Search the listing below for the string "sample" and copy every line where it occurs.

*TASK INPUTS:*
# # # # #
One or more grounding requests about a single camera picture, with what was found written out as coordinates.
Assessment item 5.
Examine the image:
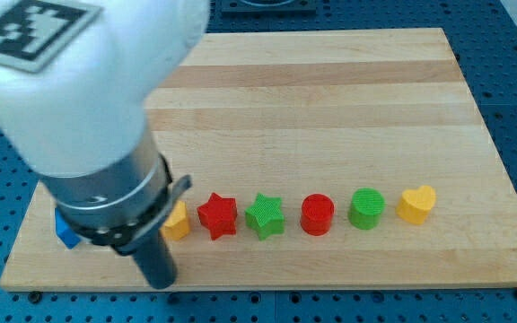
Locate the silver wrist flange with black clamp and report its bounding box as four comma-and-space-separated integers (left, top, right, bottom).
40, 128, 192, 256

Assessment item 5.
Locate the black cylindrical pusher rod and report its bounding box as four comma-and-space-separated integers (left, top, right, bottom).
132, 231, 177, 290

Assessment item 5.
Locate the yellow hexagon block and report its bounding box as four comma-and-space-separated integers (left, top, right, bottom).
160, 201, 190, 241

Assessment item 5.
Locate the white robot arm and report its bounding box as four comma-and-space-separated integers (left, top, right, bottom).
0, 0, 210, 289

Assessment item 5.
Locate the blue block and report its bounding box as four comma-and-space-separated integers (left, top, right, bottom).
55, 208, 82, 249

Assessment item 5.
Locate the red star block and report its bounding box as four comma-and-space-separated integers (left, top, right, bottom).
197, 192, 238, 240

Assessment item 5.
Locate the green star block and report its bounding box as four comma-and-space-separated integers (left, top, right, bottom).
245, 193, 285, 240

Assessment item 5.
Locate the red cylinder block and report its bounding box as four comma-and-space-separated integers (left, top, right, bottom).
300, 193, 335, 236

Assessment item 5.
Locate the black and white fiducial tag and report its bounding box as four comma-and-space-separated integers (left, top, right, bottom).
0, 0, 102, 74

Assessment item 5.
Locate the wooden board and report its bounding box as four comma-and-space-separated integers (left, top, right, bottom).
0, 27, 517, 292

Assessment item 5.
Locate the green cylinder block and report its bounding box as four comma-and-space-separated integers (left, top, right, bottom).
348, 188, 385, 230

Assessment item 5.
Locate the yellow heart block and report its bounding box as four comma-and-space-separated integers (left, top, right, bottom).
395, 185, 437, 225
# # # # #
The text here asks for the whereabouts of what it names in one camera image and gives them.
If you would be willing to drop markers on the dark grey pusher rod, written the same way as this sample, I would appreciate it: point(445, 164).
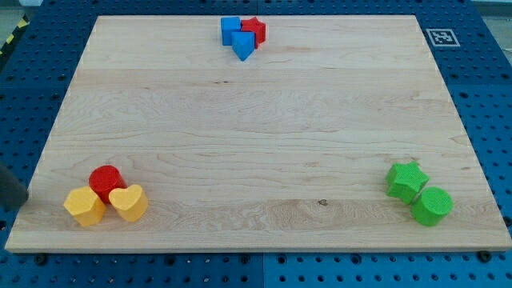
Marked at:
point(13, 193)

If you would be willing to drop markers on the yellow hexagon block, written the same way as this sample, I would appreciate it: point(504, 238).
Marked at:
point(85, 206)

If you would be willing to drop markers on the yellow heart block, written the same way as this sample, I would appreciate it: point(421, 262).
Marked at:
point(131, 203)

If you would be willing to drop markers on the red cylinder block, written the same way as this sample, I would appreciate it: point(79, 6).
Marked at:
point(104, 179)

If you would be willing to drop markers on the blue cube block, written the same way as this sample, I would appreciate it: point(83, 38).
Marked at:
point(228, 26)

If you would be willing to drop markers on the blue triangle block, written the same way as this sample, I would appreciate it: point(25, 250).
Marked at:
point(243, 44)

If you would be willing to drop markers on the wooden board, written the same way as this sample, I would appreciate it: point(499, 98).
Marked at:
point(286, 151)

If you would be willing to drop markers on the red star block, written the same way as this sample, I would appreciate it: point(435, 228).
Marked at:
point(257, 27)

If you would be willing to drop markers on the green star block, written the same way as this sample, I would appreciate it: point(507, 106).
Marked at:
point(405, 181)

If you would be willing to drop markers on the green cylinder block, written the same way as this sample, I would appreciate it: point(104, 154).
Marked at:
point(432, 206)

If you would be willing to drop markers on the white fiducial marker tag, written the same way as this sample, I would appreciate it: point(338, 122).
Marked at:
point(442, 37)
# # # # #
*YOUR SOLUTION:*
If you would be willing to drop markers on the dark grey pusher rod, written the same way as this sample, I would appreciate it: point(445, 164).
If you would be willing to drop markers on the yellow hexagon block, written the same way as this sample, I would appreciate it: point(504, 238).
If you would be willing to drop markers on the yellow heart block, written the same way as this sample, I would appreciate it: point(421, 262).
If you would be willing to drop markers on the red cylinder block, written the same way as this sample, I would appreciate it: point(79, 6).
If you would be willing to drop markers on the blue cube block, written the same way as this sample, I would appreciate it: point(83, 38).
If you would be willing to drop markers on the blue triangle block, written the same way as this sample, I would appreciate it: point(25, 250).
If you would be willing to drop markers on the wooden board, written the same way as this sample, I would appreciate it: point(499, 98).
If you would be willing to drop markers on the red star block, written the same way as this sample, I would appreciate it: point(435, 228).
If you would be willing to drop markers on the green star block, written the same way as this sample, I would appreciate it: point(507, 106).
If you would be willing to drop markers on the green cylinder block, written the same way as this sample, I would appreciate it: point(104, 154).
If you would be willing to drop markers on the white fiducial marker tag, written the same way as this sample, I would appreciate it: point(338, 122).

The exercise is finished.